Teresa Bellanova, ministre de l’Agriculture, qui travaillait comme ouvrière agricole depuis l’âge de 14 ans, a affirmé que ce décret marque les premiers pas vers « la légalité et l’égalité » des travailleurs agricoles.

Malgré ces aspects positifs, les critiques ont néanmoins soulevé des doutes et souligné des erreurs dans sa dimension pratique, son efficacité et ses fondements éthiques.

Premièrement, certains pointent du doigt des incohérences dans la procédure prévue pour régulariser les travailleurs illégaux. Les employeurs devraient se dénoncer eux-mêmes, déclarer qu’ils les ont employés illégalement et leur fournir un contrat régulier. De plus, ils devraient contribuer à hauteur de 400 euros par travailleur4. En d’autres termes, il n’y aurait aucune incitation claire pour l’employeur à passer par le processus de régularisation, entraînant les coûts de main-d’œuvre plus élevés qu’un contrat ordinaire.

Deuxièmement, l’efficacité du décret est remise en cause en raison des conditions strictes qu’il impose.
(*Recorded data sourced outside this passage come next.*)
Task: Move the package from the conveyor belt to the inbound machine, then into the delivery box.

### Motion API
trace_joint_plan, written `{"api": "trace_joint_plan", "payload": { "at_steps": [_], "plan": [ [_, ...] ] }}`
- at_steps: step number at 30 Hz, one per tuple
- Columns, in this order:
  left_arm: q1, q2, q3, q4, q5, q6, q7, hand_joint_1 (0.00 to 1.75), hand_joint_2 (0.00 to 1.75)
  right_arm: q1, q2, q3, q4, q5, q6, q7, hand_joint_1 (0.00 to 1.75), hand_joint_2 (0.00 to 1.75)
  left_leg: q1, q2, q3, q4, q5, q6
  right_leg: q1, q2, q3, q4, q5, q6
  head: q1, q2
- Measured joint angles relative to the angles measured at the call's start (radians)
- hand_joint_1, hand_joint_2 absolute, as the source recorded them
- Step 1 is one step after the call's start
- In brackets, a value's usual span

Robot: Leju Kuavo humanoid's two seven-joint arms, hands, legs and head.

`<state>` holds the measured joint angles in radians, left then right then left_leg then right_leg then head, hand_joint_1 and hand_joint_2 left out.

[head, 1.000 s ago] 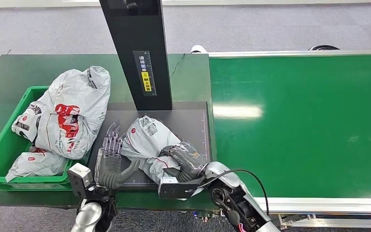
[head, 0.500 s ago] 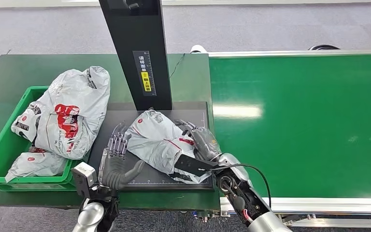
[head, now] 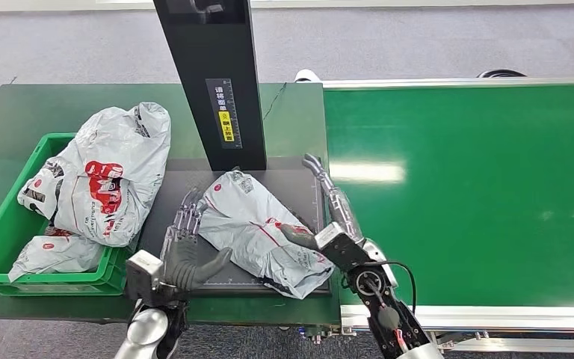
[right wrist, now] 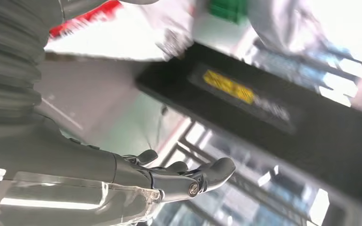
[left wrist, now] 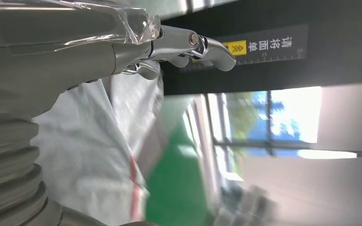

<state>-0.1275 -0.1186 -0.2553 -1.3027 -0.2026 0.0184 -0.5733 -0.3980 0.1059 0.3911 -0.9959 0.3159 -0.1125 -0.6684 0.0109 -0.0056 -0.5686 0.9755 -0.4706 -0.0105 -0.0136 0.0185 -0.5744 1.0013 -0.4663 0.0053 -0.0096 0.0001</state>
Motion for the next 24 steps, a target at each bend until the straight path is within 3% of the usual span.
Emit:
{"api": "trace_joint_plan", "payload": {
  "at_steps": [3, 13, 18, 24],
  "plan": [
    [-0.007, 0.005, -0.026, 0.0, -0.109, 0.075, 0.011, 0.0, 1.75, 0.023, -0.001, -0.024, -0.066, -0.024, -0.01, -0.001, 0.0, 1.75, 0.0, 0.0, 0.0, 0.0, 0.0, 0.0, 0.0, 0.0, 0.0, 0.0, 0.0, 0.0, 0.0, 0.0],
    [-0.028, 0.014, -0.08, 0.006, -0.238, 0.105, 0.063, 0.0, 1.75, 0.064, -0.002, -0.08, -0.153, -0.108, 0.003, 0.016, 0.0, 1.75, 0.0, 0.0, 0.0, 0.0, 0.0, 0.0, 0.0, 0.0, 0.0, 0.0, 0.0, 0.0, 0.0, 0.0],
    [-0.046, 0.018, -0.121, 0.028, -0.419, 0.184, 0.125, 0.0, 1.75, 0.13, -0.004, -0.15, -0.193, -0.289, 0.142, 0.039, 0.0, 1.75, 0.0, 0.0, 0.0, 0.0, 0.0, 0.0, 0.0, 0.0, 0.0, 0.0, 0.0, 0.0, 0.0, 0.0],
    [-0.068, 0.02, -0.151, 0.059, -0.568, 0.238, 0.219, 0.0, 1.75, 0.181, -0.002, -0.216, -0.208, -0.405, 0.246, 0.069, 0.0, 1.75, 0.0, 0.0, 0.0, 0.0, 0.0, 0.0, 0.0, 0.0, 0.0, 0.0, 0.0, 0.0, 0.0, 0.0]
  ]
}}
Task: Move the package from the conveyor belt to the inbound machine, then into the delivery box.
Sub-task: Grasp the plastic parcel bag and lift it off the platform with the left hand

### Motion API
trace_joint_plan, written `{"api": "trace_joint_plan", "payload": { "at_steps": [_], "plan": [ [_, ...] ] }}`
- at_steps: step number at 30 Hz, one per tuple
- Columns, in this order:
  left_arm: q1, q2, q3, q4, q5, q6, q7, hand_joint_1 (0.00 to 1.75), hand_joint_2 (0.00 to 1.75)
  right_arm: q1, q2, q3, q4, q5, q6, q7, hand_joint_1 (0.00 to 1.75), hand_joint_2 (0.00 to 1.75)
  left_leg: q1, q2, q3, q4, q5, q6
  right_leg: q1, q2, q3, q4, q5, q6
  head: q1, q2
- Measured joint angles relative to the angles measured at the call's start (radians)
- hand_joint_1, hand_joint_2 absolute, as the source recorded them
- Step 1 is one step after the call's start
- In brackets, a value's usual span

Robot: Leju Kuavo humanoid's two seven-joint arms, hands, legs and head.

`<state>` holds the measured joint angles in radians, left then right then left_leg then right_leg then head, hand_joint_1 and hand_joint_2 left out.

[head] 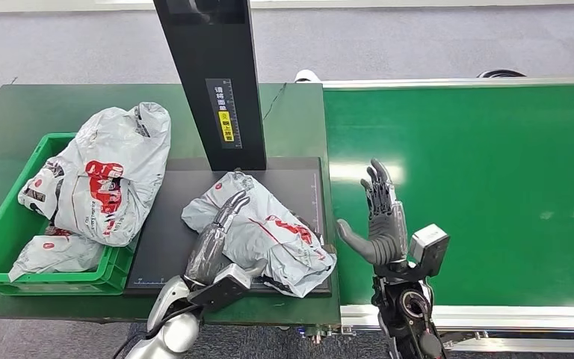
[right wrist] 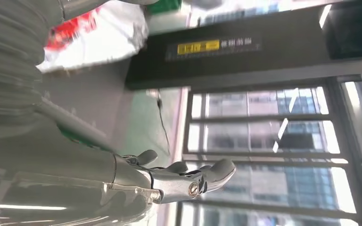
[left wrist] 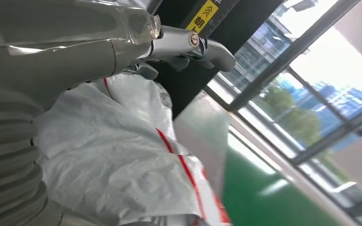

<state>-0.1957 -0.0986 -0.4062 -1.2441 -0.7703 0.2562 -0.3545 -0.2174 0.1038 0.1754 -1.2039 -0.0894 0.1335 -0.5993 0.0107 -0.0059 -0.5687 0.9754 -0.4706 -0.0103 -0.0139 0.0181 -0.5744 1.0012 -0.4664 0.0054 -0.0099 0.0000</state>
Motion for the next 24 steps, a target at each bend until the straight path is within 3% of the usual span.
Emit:
{"api": "trace_joint_plan", "payload": {
  "at_steps": [4, 11, 18, 24],
  "plan": [
    [-0.023, -0.003, 0.001, 0.024, -0.114, 0.049, 0.131, 0.0, 1.75, 0.03, 0.008, -0.031, 0.001, -0.021, 0.021, 0.015, 0.0, 1.75, 0.0, 0.0, 0.0, 0.0, 0.0, 0.0, 0.0, 0.0, 0.0, 0.0, 0.0, 0.0, 0.0, 0.0],
    [-0.116, -0.02, 0.02, 0.129, -0.267, 0.046, 0.325, 0.0, 1.75, 0.077, 0.045, -0.044, 0.001, 0.009, 0.012, 0.042, 0.0, 1.75, 0.0, 0.0, 0.0, 0.0, 0.0, 0.0, 0.0, 0.0, 0.0, 0.0, 0.0, 0.0, 0.0, 0.0],
    [-0.21, -0.038, 0.042, 0.264, -0.332, 0.067, 0.382, 0.0, 1.75, 0.082, 0.071, -0.044, 0.016, 0.027, 0.006, 0.061, 0.0, 1.75, 0.0, 0.0, 0.0, 0.0, 0.001, 0.0, 0.0, 0.0, 0.001, 0.0, 0.0, 0.0, 0.0, 0.0],
    [-0.297, -0.045, 0.046, 0.376, -0.393, -0.007, 0.419, 0.0, 1.75, 0.079, 0.086, -0.035, 0.035, 0.054, 0.008, 0.064, 0.0, 1.75, 0.0, 0.0, 0.001, 0.0, 0.001, 0.0, 0.0, 0.0, 0.002, 0.0, 0.0, 0.0, 0.0, 0.0]
  ]
}}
Les ressortissants étrangers, titulaires d’un titre de séjour expiré après le 31 octobre 2019, peuvent déposer une demande de nouveau titre de séjour temporaire s’ils justifient de leur emploi dans l’un des secteurs couverts par le décret. Cependant, les preuves à l’appui peuvent être difficiles à récupérer si leur emploi précédent était illégal, pouvant considérablement réduire le nombre de migrants éligibles à la régularisation.

Troisièmement, le décret repose sur des fondements éthiques pour le moins fragiles. Gérer l’immigration illégale à travers ce type de mesures ponctuelles met à rude épreuve l’idée libérale de droits humains inaliénables, y compris le droit à la santé et le droit des travailleurs, qui ne peuvent être garantis à tous ces invisibles.

Pour cette raison, le 21 mai, les travailleurs agricoles dirigés par le syndicat USB se sont mis en grève5. Ils déplorent que le décret supprime une grande partie des travailleurs agricoles, qui sont condamnés à rester invisibles. Comme l’a souligné le chef de file de la mobilisation, Aboubakar Soumahoro, ces travailleurs sont maintenus dans des conditions de vie misérables et d’exploitation humaine, où les droits fondamentaux du travail ne sont pas garantis.

Les grévistes exigent que, pendant la pandémie, tout le monde, indépendamment de son statut professionnel, devrait obtenir un permis de séjour avec accès aux soins de santé de base. En effet, la Constitution italienne, en vertu de l’article 32, garantit la santé comme droit fondamental dans l’intérêt de l’individu et de la collectivité. Cela s’applique encore plus lors de l’épidémie de Covid-19, comme le reconnaît le décret original, qui ne crée cependant pas les conditions pour garantir la santé de cette foule d’invisibles.

Le décret porte donc en son cœur une tension fondamentale en ce qu’il reconnaît à la fois que les conditions actuelles des personnes en situation irrégulière sont indéfendables et contraires aux droits humains fondamentaux. En plus, ça expose la communauté à un risque de contamination. Si le décret ne crée pas les conditions nécessaires pour régulier tous les travailleurs, l’accès à ces droits est limité, donc ce ne sont plus universels. 

La situation politique actuelle, où les positions d’extrême droite sont très fortes – La Lega et les Fratelli d’Italia sont ensemble à 40 % dans les enquêtes d’opinion – montre que d’importantes contraintes pèsent sur ce que tout gouvernement pourrait faire en termes de réforme de l’immigration, et qu’il y a peu d’espace pour des actions plus audacieuses.